Return all lines of the data in which the string "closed" occurs.

─── DATASET ENTRIES

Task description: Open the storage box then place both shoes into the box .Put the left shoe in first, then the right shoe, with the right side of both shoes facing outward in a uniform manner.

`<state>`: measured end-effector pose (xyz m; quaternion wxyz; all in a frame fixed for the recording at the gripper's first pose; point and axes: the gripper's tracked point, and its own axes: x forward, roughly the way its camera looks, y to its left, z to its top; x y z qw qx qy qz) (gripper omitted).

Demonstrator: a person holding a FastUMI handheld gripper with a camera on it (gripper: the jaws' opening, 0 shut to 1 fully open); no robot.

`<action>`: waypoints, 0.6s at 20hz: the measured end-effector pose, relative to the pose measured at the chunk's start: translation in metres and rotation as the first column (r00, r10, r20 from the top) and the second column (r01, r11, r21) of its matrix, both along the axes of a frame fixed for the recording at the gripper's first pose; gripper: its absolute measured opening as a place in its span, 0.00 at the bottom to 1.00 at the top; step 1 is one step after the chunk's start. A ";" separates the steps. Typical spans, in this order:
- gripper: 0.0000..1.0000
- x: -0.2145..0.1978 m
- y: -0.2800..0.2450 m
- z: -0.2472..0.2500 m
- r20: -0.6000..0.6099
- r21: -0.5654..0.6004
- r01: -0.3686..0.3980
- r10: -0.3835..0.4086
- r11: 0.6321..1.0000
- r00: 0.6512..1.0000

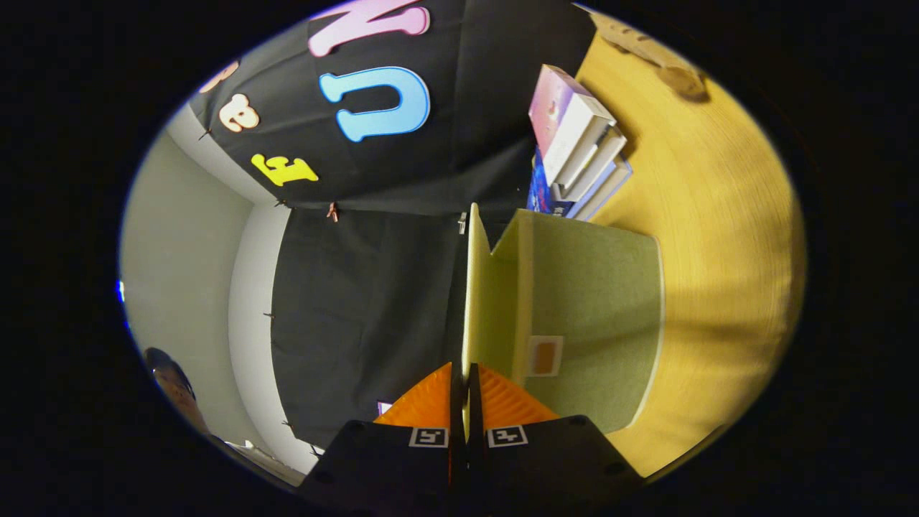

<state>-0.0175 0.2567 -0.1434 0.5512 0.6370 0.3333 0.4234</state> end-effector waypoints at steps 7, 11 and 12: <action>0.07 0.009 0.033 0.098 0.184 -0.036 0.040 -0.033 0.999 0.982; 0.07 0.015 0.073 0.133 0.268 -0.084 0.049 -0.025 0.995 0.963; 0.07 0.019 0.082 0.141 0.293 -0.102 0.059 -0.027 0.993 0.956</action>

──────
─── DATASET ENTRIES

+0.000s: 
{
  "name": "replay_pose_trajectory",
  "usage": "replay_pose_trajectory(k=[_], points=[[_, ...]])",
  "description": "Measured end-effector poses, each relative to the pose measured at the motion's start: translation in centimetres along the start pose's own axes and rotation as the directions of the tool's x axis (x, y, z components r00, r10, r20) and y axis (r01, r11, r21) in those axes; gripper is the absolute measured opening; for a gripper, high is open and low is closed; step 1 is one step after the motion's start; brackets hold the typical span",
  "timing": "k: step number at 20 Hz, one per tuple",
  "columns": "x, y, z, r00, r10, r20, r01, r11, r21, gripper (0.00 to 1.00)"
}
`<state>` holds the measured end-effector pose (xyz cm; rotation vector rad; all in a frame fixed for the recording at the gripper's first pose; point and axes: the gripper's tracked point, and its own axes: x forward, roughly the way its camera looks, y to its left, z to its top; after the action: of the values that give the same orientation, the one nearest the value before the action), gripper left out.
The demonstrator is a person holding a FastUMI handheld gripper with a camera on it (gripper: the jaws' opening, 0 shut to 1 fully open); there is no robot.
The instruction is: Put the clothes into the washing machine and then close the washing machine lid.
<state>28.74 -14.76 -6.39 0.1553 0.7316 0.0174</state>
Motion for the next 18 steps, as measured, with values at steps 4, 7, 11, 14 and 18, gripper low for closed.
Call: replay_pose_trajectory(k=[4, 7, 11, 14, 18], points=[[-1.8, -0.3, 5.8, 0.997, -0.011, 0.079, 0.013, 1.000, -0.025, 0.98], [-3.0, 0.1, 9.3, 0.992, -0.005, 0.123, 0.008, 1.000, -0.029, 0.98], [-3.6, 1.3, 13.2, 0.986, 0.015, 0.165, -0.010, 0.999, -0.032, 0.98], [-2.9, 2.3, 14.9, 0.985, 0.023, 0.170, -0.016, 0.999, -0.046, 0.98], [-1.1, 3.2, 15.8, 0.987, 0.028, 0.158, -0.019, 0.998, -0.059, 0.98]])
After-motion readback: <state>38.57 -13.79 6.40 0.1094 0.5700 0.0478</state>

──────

__OUTPUT__
  "description": "Measured end-effector poses, each relative to the pose measured at the motion's start: translation in centimetres along the start pose's own axes and rotation as the directions of the tool's x axis (x, y, z components r00, r10, r20) and y axis (r01, r11, r21) in those axes; gripper is the absolute measured opening; for a gripper, high is open and low is closed; step 1 is one step after the motion's start; brackets hold the typical span",
Motion for the next 18 steps, as measured, with values at steps 4, 7, 11, 14 and 18, gripper low for closed.

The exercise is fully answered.